**INPUT MATERIAL:**
____

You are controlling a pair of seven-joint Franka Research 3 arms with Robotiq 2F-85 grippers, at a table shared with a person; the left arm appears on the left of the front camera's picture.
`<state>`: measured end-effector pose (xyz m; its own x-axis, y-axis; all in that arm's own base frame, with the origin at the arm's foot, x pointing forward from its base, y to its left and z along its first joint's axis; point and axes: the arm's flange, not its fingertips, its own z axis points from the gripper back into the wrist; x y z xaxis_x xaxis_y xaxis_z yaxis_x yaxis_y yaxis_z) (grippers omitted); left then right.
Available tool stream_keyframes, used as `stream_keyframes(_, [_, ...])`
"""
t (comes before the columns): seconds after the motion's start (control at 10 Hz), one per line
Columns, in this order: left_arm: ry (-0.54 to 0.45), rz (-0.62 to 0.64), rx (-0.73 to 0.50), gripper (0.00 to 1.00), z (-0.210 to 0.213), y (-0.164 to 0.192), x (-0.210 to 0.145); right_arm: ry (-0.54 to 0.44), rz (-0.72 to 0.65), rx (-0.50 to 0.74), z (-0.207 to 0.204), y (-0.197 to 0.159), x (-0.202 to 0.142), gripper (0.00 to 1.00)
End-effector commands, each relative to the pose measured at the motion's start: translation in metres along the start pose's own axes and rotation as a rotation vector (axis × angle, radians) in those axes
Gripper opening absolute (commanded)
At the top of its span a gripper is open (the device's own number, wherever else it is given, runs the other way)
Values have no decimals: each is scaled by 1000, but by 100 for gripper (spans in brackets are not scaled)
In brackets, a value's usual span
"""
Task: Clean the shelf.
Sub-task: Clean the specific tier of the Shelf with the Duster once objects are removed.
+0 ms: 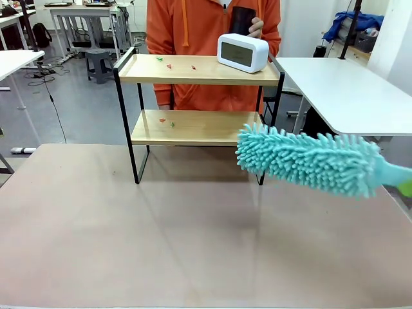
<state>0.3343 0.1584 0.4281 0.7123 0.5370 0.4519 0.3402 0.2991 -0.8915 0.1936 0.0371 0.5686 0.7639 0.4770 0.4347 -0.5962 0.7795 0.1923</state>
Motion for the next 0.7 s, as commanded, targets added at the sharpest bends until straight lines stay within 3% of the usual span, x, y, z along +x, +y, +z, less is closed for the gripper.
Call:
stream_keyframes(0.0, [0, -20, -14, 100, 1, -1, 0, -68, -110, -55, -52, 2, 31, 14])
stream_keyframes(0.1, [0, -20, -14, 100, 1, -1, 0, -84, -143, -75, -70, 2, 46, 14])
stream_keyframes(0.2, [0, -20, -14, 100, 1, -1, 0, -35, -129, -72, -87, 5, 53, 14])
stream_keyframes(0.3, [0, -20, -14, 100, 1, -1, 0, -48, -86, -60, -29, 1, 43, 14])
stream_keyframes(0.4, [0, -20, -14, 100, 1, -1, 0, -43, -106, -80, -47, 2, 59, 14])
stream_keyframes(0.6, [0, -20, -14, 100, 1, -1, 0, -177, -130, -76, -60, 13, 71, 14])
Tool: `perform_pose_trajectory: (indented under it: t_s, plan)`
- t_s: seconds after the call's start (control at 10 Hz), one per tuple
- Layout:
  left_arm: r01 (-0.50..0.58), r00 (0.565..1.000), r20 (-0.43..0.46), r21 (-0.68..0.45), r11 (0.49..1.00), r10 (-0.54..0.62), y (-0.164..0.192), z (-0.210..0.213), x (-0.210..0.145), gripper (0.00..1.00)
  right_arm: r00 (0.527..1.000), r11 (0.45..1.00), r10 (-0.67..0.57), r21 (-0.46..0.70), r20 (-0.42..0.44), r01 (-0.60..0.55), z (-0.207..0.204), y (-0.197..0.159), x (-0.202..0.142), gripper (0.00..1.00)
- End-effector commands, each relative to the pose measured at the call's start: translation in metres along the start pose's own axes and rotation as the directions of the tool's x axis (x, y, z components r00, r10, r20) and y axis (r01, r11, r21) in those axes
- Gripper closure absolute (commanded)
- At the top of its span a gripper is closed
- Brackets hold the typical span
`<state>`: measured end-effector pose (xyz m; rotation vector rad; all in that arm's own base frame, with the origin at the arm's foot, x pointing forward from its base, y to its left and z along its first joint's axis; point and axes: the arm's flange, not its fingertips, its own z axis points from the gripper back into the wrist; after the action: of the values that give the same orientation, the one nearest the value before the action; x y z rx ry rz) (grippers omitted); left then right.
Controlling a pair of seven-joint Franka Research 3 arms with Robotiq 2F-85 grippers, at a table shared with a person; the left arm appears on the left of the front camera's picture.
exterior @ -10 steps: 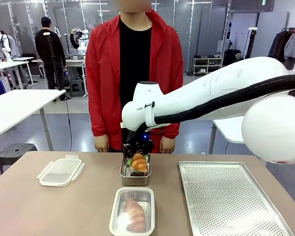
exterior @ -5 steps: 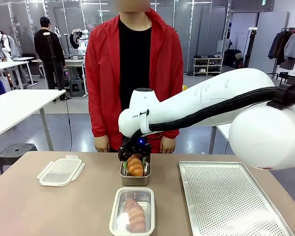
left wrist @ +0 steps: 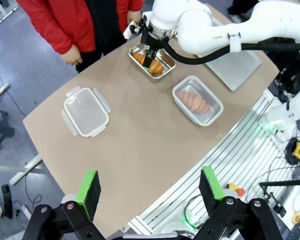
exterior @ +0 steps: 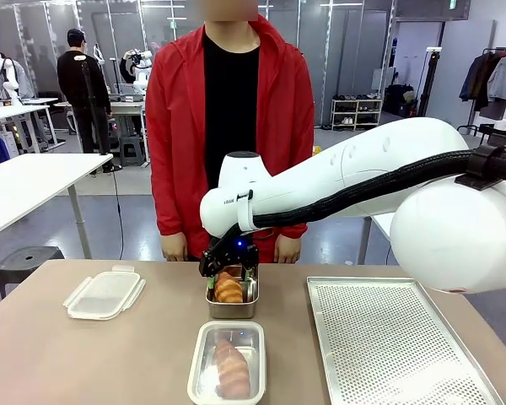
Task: Place the bread into the airtight container.
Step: Pick up a Butter Roll and place it into an empty Airtight Container.
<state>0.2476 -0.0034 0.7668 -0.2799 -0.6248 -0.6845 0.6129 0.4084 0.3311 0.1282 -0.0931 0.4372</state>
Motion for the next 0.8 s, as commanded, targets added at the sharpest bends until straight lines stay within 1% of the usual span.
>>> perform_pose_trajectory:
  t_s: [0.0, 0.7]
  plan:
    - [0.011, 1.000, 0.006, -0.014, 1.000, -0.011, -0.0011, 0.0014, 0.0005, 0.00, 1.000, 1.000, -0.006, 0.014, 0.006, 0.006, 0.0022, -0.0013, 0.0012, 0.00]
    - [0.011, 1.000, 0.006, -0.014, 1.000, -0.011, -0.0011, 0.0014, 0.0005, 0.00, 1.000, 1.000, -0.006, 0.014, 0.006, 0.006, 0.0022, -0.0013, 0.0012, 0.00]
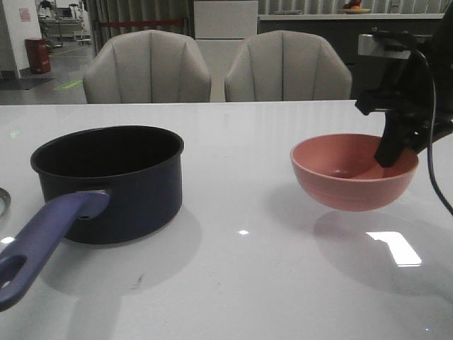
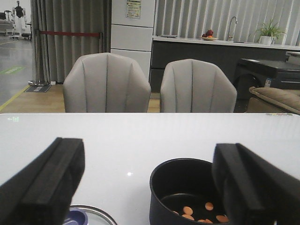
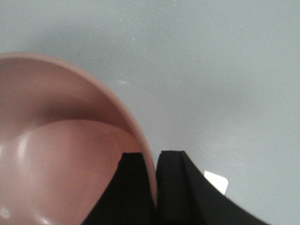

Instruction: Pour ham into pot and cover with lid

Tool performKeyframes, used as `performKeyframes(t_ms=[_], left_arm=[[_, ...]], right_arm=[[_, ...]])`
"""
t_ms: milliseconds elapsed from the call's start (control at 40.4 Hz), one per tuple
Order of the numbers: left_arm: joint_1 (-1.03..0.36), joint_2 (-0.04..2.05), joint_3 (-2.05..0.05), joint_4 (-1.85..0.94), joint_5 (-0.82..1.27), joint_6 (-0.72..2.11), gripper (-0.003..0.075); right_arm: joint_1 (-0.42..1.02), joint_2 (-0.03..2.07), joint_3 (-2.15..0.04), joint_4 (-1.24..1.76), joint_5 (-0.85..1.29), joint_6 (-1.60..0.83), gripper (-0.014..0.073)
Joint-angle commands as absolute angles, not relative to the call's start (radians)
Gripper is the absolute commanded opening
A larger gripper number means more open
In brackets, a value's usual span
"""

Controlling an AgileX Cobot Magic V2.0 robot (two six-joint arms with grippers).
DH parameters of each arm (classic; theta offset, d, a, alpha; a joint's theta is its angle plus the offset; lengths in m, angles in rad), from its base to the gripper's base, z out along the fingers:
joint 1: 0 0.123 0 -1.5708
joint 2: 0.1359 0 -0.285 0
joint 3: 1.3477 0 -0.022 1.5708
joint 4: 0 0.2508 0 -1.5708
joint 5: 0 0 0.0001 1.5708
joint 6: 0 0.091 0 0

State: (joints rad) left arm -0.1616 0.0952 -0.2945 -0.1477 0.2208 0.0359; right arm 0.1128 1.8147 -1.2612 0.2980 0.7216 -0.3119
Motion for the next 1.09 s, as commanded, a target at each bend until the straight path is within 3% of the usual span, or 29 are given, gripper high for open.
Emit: performKeyframes(t_ms=[0,322,495,768,1065], left_arm=[[-0.168,0.106,-0.321,-0.16,0.142,0.036,0.0606],[-0.168,0.106,-0.321,-0.16,0.142,0.036,0.0606],[-0.168,0.106,-0.321,-0.16,0.142,0.036,0.0606],[-0.168,0.106,-0.321,-0.16,0.142,0.036,0.0606],[-0.168,0.106,-0.321,-0.16,0.136,0.036,0.0606]], right_arm=[[0.106,1.791,-1.294,0.316,0.662,-0.313,0.0155],[0.106,1.81,-1.317,0.288,0.64,-0.317,0.0428],[0.106,1.752,-1.38,0.237,0.739,-0.319,0.0433],[0.109,1.509,-1.373,0.29,0.71,-0.324,0.0432],[0.21,1.157,-1.164,0.303,0.482,-0.334,0.0432]])
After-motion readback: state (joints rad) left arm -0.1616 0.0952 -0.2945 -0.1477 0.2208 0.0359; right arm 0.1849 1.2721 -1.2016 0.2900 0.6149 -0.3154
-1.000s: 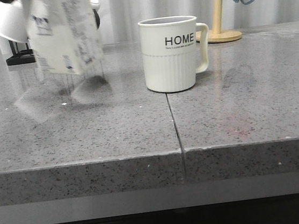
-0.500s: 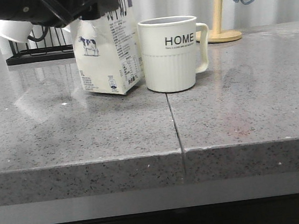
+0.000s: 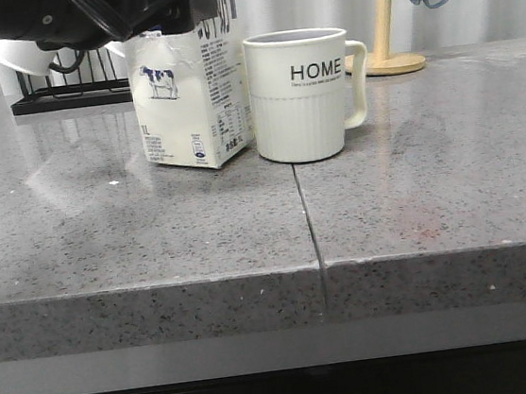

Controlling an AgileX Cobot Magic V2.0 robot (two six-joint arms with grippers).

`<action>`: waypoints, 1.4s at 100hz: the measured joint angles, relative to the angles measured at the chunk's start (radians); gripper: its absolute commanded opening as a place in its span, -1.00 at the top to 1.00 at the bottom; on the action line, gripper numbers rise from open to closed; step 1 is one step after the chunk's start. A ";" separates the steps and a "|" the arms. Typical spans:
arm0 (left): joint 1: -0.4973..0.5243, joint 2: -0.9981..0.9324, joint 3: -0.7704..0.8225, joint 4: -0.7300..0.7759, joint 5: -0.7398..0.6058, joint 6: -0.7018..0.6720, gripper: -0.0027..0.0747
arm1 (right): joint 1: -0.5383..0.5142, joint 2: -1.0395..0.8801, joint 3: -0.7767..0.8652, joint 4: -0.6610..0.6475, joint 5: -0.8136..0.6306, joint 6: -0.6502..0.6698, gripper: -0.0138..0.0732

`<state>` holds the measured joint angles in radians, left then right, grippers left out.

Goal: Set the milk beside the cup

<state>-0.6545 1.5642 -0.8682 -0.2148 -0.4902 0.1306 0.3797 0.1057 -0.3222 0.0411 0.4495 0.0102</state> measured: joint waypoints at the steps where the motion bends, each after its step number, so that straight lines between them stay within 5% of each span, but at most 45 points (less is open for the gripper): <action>1: 0.000 0.000 0.000 0.000 0.000 0.000 -0.74 | 0.000 0.000 0.000 0.000 0.000 0.000 0.83; 55: 0.000 -0.127 0.093 -0.001 0.016 0.007 -0.67 | 0.000 0.000 0.000 0.000 0.000 0.000 0.83; 69: 0.000 -0.218 0.165 -0.006 0.016 0.074 -0.32 | 0.000 0.000 0.000 0.000 0.000 0.000 0.83; 96: 0.051 -0.403 0.236 -0.110 0.124 0.239 0.97 | 0.000 0.000 0.000 0.000 0.000 0.000 0.83; 140: 0.395 -0.672 0.270 -0.116 0.414 0.264 0.98 | 0.000 0.000 0.000 0.000 0.000 0.000 0.83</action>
<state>-0.2593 0.8919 -0.5980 -0.3310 -0.0763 0.3943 0.3797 0.1057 -0.3222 0.0411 0.4495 0.0102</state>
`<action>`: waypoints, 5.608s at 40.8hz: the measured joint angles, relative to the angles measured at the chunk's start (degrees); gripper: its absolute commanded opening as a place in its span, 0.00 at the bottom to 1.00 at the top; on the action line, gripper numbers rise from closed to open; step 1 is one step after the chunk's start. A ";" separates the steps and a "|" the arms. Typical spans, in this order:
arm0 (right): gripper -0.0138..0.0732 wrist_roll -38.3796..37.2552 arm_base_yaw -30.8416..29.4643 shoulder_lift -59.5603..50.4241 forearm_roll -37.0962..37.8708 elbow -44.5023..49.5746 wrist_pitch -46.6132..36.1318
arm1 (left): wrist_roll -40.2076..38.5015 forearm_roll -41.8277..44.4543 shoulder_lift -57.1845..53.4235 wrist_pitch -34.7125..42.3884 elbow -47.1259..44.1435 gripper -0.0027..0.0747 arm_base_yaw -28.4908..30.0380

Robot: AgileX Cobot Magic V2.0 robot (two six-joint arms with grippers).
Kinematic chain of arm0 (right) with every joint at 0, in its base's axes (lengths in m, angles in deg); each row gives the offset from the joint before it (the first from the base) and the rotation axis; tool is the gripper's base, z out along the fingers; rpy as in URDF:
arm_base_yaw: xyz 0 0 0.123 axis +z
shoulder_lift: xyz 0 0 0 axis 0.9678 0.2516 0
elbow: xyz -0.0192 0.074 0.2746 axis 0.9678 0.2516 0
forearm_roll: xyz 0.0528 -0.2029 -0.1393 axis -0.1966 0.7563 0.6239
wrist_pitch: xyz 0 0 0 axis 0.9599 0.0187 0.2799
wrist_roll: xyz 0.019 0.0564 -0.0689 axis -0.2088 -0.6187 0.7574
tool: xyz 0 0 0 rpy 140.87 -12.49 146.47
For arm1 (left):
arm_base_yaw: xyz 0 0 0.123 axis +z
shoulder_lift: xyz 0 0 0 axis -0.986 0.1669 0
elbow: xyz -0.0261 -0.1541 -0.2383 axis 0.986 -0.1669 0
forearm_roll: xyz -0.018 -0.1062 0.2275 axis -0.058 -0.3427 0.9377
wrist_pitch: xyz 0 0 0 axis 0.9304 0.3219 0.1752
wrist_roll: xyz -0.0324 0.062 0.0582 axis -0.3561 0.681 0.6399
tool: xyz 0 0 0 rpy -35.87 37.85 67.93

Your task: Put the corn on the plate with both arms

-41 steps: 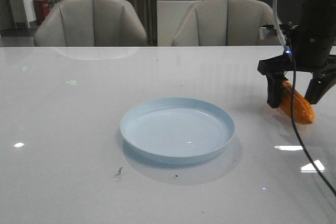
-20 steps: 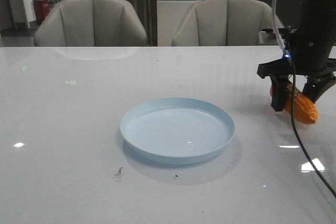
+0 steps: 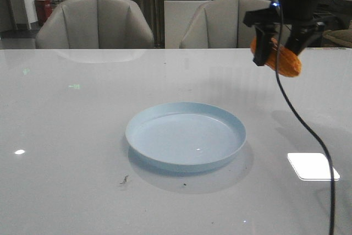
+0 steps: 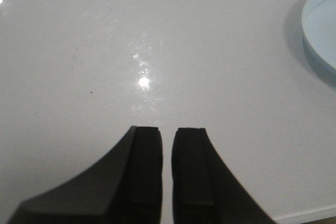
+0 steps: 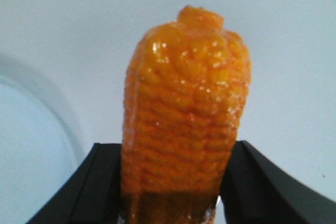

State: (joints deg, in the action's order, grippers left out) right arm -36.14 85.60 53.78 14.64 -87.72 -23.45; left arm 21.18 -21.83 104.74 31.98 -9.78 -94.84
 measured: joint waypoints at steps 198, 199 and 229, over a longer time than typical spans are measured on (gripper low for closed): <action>0.87 -9.59 -9.15 -90.10 -0.30 78.63 -16.92 | 0.00 -4.35 0.00 11.01 0.00 0.15 0.00; 0.87 -9.59 -9.15 -90.10 -0.30 78.63 -16.92 | 0.00 -3.93 0.00 11.01 0.00 0.15 0.00; 0.87 -9.59 -9.15 -90.10 -0.30 78.63 -16.92 | 0.00 2.43 -23.97 14.79 -9.42 0.15 13.12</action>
State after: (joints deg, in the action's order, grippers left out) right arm -45.73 76.45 -36.31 14.34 -9.09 -40.37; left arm 21.18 -19.40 80.77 46.77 -19.20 -81.72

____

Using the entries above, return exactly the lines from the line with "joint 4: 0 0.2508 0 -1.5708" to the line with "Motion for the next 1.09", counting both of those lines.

joint 4: 0 0.2508 0 -1.5708
joint 5: 0 0 0.0001 1.5708
joint 6: 0 0.091 0 0

State: (joints rad) left arm -0.1616 0.0952 -0.2945 -0.1477 0.2208 0.0359; right arm 0.1128 1.8147 -1.2612 0.2980 0.7216 -0.3119
Motion for the next 1.09 s, as commanded, a target at each bend until the straight path is within 3% of the usual span, or 29 are given, gripper high for open.

This answer leaves nothing further to address.